■ EXERCISE DETAILS
Lines holding the string "camera" are the ones to copy; find them all in the data.

■ DATA SECTION
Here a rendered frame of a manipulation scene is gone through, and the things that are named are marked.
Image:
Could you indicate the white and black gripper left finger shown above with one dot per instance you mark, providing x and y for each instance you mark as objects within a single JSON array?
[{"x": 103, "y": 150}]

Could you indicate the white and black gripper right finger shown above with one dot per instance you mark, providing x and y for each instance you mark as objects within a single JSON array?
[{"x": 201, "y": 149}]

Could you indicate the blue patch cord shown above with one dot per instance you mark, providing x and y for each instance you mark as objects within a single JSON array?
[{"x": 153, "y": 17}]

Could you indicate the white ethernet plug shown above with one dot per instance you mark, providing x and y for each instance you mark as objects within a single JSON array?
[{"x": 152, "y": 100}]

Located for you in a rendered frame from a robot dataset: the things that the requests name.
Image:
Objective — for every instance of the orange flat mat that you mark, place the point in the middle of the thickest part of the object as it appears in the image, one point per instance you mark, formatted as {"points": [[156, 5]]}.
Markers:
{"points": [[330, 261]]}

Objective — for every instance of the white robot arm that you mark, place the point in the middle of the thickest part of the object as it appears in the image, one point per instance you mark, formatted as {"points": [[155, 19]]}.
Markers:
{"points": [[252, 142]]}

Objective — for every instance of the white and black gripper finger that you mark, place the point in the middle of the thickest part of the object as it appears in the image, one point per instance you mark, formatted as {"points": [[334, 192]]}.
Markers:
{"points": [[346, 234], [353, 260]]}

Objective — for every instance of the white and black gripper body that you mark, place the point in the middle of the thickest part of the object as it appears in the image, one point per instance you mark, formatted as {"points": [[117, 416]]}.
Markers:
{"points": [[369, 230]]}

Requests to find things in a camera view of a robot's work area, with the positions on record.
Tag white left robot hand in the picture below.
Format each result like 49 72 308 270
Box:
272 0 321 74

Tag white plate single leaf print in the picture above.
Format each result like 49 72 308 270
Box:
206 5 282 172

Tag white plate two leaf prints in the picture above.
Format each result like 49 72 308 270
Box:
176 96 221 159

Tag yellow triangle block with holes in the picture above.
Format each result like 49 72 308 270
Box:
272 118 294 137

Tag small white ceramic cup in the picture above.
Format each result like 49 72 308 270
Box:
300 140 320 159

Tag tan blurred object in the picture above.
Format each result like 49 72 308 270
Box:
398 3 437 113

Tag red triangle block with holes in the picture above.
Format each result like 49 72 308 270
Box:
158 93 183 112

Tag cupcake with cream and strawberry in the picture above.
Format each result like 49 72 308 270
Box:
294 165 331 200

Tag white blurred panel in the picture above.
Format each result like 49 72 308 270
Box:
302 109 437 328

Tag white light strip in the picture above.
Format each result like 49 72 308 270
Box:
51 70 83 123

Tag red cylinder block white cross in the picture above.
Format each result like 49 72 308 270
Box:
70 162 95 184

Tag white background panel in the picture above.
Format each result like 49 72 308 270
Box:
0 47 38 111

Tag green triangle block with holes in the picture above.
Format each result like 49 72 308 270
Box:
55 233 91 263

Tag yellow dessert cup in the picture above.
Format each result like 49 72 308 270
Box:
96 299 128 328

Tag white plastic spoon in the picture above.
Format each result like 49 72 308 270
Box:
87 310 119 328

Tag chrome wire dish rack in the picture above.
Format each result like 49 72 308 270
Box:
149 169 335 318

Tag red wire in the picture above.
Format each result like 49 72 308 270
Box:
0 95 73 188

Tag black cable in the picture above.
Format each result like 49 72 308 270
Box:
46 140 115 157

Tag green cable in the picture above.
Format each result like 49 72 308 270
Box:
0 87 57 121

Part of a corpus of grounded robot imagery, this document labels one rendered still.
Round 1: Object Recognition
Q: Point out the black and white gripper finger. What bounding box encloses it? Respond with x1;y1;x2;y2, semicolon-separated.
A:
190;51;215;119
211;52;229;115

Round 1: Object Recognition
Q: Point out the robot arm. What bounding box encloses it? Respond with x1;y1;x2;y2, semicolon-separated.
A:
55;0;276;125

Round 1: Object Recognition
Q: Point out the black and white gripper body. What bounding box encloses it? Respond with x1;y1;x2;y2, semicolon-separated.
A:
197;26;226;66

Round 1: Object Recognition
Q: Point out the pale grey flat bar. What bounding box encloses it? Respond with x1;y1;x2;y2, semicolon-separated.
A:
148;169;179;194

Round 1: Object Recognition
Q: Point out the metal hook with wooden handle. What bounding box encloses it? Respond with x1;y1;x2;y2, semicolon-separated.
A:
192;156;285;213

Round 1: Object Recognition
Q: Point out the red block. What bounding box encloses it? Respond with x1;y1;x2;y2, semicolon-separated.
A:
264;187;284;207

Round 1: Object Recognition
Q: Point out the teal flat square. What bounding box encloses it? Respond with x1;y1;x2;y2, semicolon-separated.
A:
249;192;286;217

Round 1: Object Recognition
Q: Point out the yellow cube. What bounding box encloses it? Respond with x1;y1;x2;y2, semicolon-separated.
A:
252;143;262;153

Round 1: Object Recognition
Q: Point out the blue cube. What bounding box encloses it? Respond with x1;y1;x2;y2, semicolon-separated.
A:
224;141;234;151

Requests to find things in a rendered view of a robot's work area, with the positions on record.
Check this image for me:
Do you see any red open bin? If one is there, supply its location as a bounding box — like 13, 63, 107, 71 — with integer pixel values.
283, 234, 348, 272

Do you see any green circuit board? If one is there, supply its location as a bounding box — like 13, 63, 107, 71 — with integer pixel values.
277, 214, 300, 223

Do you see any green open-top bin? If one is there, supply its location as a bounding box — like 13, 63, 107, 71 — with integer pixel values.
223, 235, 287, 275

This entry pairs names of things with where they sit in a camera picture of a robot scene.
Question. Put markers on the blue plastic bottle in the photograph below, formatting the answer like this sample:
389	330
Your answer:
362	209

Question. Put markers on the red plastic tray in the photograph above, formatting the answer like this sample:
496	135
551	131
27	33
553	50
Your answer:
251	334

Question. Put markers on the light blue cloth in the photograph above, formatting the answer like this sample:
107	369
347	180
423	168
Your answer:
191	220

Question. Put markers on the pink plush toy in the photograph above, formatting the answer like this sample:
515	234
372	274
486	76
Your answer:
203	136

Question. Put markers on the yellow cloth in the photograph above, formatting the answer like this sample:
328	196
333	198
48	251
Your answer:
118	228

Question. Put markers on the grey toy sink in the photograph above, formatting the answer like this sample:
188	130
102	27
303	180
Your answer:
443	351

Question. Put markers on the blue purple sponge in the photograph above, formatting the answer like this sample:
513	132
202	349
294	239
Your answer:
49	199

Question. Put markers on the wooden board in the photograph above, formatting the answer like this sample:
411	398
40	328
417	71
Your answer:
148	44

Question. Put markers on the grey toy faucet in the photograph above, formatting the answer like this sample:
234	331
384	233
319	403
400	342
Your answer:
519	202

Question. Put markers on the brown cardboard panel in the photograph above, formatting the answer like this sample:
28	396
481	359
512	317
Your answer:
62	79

■ RESPONSE FOR THIS EXERCISE
Requests to find things in a camera view of a robot's work area, with the positions on record.
This entry pairs names of things with where they sit in a camera picture of a robot scene.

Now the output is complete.